Re: Feedback on Access Control from Jonas Sicking on 2008-01-23 (public-appformats@w3.org from January 2008)

From: Jonas Sicking <jonas@sicking.cc>
Date: Tue, 22 Jan 2008 16:23:03 -0800
To: Mark Nottingham <mnot@yahoo-inc.com>
CC: "WAF WG (public)" <public-appformats@w3.org>
Message-ID: <479688E7.3030208@sicking.cc>
Hi Mark,

Thanks for your feedback! Replies inline below, somewhat short due to 
Anne having covered much of it already.

Mark Nottingham wrote:
> I'm going to concentrate on substantive feedback here, avoiding 
> editorial issues for the time being. I was looking at the November WD 
> when I compiled this, but AFAICT all of these issues still apply to the 
> latest ED.
> 
> 1) The Method-Check protocol has potential for bad interactions with the 
> HTTP caching model.

I think this has been covered since we've switched to using OPTIONS, right?

> 2) The Method-Check header allows the client to specify a method to 
> check for. What is the intent here? Is the server allowed (or 
> encouraged) to tailor the content of the Access-Control header based 
> upon its value? The use case for this header is not at all clear.

I believe the idea was to allow enabling only certain methods. Before we 
had this there was only an all-or-nothing approach which seemed bad. 
I.e. in order to allow POST, you were also required to be able to deal 
with DELETE, PUT, etc.

> 3) The Method-Check-Expires header creates a secondary expiration 
> mechanism, separate from the HTTP caching model. I'm not convinced of 
> its utility (are there convincing use cases where the access control 
> metadata has a significantly different lifetime from the GET response?), 
> doing so adds complexity to implementations, and the interactions with 
> HTTP caching aren't defined (e.g., what if the response expires before 
> the metadata does? Vice versa?).
> 
> Also, it seems to assume clock sync between the server and the client, 
> which has been proven to be a bad thing to do.
> 
> Overall, this mechanism doesn't seem very well thought out, and I'd 
> recommend its removal.

I really think this is needed in some form or another. Without it we end 
up making cross site POSTs and other methods very chatty as you point 
out further down.

However the syncing thing does seem like a problem. How does normal http 
caching deal with this? Can we modify the format here to make it better? 
How about only allowing delta times to be expressed. Either requiring 
the time to be expressed in seconds;

Method-Check-Expires: 3600

would expire in an hour. Or something like

Method-Check-Expires: 1 hour 10 second

Or some such? The former seems simple and safe enough?

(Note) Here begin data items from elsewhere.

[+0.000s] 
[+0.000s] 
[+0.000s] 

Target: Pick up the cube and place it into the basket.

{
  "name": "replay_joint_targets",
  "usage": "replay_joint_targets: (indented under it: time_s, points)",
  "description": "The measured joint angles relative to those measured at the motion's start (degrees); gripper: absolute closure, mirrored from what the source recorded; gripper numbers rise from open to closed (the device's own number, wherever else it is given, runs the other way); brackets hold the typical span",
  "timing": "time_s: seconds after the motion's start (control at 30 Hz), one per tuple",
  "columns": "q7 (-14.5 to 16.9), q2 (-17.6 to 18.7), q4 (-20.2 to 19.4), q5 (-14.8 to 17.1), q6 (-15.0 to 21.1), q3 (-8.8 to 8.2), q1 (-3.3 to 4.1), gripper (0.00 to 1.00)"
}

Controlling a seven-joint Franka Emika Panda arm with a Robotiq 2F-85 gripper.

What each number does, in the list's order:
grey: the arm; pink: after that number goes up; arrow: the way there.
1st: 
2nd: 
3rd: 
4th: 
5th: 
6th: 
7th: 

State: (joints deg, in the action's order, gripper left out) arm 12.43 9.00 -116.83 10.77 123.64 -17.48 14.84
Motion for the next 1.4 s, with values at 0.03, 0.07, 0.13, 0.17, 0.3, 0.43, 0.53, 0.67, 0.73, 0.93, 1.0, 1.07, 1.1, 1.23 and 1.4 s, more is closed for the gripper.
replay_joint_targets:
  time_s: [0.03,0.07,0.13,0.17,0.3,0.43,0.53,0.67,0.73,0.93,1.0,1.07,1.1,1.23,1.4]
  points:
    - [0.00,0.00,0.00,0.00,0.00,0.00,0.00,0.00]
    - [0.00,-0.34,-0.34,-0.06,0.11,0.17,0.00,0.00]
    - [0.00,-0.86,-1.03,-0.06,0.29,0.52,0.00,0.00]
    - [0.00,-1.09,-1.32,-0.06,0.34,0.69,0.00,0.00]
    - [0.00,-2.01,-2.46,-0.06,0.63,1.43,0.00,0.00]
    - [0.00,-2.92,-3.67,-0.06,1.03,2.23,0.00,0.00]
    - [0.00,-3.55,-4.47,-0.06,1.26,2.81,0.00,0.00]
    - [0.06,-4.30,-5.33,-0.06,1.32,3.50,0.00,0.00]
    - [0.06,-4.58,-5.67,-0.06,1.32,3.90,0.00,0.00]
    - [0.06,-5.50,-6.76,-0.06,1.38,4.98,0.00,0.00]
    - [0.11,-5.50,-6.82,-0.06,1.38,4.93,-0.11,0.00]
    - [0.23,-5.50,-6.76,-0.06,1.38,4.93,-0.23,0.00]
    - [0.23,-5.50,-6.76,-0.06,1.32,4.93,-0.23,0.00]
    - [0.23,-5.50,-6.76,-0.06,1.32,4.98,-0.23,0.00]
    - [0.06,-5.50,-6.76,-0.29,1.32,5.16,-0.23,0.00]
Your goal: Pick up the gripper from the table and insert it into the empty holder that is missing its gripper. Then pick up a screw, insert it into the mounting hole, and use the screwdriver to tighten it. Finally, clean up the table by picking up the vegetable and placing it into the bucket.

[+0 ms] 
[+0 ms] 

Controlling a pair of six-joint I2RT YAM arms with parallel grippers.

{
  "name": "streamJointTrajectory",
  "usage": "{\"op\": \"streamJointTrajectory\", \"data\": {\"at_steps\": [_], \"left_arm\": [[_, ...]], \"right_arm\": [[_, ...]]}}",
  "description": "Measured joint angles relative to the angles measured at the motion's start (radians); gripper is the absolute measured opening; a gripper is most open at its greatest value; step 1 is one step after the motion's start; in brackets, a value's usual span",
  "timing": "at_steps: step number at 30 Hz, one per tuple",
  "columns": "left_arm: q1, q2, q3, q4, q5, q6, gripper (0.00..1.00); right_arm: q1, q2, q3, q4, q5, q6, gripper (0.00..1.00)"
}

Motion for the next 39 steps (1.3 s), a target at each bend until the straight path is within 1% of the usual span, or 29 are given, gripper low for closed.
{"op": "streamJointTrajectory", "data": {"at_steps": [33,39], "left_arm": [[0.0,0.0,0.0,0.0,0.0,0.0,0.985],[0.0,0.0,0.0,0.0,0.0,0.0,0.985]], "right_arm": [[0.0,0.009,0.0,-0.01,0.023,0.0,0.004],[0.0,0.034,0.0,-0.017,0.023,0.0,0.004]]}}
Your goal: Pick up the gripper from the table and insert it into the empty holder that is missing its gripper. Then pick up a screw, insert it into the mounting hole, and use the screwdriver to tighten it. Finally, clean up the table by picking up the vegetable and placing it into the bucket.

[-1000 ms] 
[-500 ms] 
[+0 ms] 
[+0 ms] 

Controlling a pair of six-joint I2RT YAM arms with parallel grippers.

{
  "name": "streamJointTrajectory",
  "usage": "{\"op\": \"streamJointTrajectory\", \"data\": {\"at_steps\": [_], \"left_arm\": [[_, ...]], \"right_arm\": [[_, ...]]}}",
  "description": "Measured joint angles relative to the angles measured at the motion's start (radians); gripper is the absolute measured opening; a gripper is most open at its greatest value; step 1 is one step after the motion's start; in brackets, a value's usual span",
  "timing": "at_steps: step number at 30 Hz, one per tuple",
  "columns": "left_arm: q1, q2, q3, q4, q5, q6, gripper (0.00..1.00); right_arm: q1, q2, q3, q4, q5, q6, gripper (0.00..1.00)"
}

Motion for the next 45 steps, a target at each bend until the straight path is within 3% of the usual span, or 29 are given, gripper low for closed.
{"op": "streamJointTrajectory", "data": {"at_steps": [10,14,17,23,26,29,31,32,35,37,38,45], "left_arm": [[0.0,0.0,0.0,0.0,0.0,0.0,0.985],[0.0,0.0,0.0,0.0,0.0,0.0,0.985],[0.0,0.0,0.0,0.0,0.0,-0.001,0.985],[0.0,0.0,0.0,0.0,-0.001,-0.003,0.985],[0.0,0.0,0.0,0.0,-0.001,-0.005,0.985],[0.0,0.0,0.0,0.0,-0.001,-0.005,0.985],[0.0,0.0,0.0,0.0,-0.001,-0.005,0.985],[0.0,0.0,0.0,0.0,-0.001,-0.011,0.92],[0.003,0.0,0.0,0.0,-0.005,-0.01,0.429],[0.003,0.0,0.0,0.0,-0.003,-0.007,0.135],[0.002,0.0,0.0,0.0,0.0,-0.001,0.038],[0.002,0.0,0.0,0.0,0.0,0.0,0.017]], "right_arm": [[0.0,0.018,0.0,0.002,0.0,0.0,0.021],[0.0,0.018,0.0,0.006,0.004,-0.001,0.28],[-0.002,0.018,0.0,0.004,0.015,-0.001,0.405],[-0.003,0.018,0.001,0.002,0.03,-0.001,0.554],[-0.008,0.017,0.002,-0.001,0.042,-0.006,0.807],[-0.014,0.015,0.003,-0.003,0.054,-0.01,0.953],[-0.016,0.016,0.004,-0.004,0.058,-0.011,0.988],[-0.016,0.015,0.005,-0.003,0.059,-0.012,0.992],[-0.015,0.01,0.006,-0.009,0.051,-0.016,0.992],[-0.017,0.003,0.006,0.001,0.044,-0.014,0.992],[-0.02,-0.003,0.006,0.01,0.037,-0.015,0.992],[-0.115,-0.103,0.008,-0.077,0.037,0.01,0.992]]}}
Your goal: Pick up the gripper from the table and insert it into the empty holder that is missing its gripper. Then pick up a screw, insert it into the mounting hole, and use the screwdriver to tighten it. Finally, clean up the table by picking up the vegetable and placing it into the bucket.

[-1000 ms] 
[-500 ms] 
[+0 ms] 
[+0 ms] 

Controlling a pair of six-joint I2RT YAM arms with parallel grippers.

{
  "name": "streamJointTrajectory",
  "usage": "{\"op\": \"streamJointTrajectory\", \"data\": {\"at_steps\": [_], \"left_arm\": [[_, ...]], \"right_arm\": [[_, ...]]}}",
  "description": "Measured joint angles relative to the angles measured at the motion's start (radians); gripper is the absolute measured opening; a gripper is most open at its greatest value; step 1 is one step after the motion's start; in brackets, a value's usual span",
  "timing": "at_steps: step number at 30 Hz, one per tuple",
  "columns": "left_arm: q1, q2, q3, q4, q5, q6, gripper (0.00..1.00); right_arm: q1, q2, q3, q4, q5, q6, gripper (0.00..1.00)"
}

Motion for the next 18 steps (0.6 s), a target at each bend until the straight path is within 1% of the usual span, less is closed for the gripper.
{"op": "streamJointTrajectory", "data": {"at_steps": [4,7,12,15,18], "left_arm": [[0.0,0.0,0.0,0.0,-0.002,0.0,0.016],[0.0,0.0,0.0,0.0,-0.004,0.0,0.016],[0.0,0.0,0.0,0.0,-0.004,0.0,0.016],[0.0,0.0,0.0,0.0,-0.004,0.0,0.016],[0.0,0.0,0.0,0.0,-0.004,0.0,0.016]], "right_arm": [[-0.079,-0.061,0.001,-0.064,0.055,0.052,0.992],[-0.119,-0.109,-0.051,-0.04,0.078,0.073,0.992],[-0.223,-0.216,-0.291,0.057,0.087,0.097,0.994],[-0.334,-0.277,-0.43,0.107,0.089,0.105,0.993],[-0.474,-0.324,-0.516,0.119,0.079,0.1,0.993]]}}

> 4) The Access-Control header's syntax uses an unescaped and unquoted 
> comma as an internal delimiter, which would lead to headers like this;
> 
> Access-Control: allow <example.com> method GET
> Access-Control: POST
> Access-Control: PUT, DELETE, deny <example.org> method POST
> Access-Control: GET
> 
> Will clients be able to parse this correctly? Please don't repeat the 
> mistakes of the Set-Cookie header; this is very bad practice. It would 
> be better to leverage existing syntax from other headers; e.g.,
> 
> Access-Control: allow="example.com"; method="GET POST PUT DELETE", 
> deny="example.org"; method="POST GET"

I haven't looked at this part recently, but annes suggestion seems good. 
Cookies were notoriously bad since the separator could actually appear 
in the values. I think as long as we provide clear and unambigious 
parsing rules browsers should have no problems with parsing.

> 5) Non-GET access control traffic is much too chatty. If I have an 
> application with a large number of resources, and cross-site non-GET 
> traffic from a client needs to access, say, three of them, that will 
> require an additional three HTTP requests just for access control. Some 
> implementations will likely use different connections for the access 
> control requests if the requests that follow are non-idempotent, further 
> introducing latency (especially for users with limited network access or 
> long hops).
> 
> This will cause sites to boxcar messages and do other tricks to avoid 
> extra roundtrips and the associated latency, and make this mechanism 
> less attractive to want to model their services to take full advantage 
> of HTTP ("REST APIs", as they're called in the new use cases section).
> 
> I've raised this concern long ago 
> <http://www.w3.org/mid/64FFD15E-3FE9-433A-9525-D596B4910451@yahoo-inc.com>, 
> and haven't seen any substantive response. Separate from the server-side 
> vs. client-side policy enforcement issue (which I'm not bringing up here 
> explicitly, since it's an open issue AFAICT, although the WG doesn't 
> link to its issues list from its home page), the Working Group needs to 
> motivate the decision to have access control policy only apply on a 
> per-resource basis, rather than per resource tree, or site-wide.
> 
> One additional consequence of this decision is that access control 
> policy for resources that accept non-GET requests will be effectively 
> uncacheable (e.g. in proxies, as well as in user agents); the POST, etc. 
> methods will invalidate any cached GET every time they come through.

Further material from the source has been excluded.